SUPPLIED MATERIAL.

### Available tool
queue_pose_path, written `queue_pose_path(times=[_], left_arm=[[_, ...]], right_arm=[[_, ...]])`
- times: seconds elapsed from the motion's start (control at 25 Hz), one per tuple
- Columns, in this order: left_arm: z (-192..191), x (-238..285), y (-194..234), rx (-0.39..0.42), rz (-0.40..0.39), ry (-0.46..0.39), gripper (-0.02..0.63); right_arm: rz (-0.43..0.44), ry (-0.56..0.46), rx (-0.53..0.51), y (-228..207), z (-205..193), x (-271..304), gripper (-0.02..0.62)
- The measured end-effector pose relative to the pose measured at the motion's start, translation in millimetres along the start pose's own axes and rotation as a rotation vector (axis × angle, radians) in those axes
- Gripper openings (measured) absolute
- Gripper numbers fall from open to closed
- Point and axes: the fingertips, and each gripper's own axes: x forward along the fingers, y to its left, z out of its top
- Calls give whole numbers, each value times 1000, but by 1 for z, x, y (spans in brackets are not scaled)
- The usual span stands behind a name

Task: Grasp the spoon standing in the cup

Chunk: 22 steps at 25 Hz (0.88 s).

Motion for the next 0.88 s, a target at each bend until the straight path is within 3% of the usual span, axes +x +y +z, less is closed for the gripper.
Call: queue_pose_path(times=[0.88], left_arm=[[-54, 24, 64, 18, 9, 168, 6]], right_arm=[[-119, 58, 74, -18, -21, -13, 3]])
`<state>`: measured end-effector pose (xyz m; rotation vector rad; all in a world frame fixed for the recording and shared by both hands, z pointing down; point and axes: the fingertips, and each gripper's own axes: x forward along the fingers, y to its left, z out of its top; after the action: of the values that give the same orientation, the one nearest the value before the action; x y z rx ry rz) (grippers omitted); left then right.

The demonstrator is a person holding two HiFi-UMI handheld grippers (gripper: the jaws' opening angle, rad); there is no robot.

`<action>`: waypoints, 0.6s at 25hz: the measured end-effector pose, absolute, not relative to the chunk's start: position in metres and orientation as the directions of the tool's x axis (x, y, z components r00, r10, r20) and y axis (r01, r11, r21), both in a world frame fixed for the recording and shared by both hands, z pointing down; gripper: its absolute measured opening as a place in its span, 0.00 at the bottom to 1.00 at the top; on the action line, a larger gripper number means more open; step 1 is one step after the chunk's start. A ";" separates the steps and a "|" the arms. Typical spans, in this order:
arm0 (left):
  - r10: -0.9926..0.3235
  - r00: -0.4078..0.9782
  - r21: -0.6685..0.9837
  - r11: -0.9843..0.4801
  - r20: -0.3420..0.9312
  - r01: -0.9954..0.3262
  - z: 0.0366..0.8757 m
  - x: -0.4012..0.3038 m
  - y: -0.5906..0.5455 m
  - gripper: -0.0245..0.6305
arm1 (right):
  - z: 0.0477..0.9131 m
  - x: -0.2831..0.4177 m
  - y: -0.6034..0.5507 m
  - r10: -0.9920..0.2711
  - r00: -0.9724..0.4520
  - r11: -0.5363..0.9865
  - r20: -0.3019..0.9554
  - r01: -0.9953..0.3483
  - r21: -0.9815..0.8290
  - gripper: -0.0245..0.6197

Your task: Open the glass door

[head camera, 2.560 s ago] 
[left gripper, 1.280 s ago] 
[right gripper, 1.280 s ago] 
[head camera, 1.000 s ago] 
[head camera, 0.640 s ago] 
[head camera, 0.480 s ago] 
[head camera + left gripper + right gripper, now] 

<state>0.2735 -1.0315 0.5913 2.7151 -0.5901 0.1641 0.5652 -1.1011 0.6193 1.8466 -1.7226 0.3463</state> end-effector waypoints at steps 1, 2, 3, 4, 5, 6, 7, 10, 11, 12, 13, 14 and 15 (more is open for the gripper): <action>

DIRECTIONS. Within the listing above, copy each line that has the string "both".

RESULT.
`<state>`: measured end-effector pose (xyz m; rotation vector rad; all in a world frame fixed for the recording and shared by both hands, z pointing down; point and axes: the fingertips, and each gripper's own axes: x forward along the fingers, y to its left, z out of its top; after the action: of the values that give the same orientation, the one nearest the value before the action; x y z rx ry rz) (grippers omitted); left then right.
`<action>`: waypoints, 0.6s at 25hz: the measured end-effector pose, absolute, not relative to the chunk's start: position in metres and orientation as the directions of the tool's x axis (x, y, z components r00, r10, r20) and y axis (r01, r11, r21), both in a world frame fixed for the recording and shared by both hands, z pointing down; gripper: its absolute measured opening as a place in its span, 0.00 at the bottom to 1.00 at the top; on the action line, a larger gripper number means more open; step 1 is one step after the chunk's start. A ";" separates the steps and a "|" the arms. Typical spans, in this order:

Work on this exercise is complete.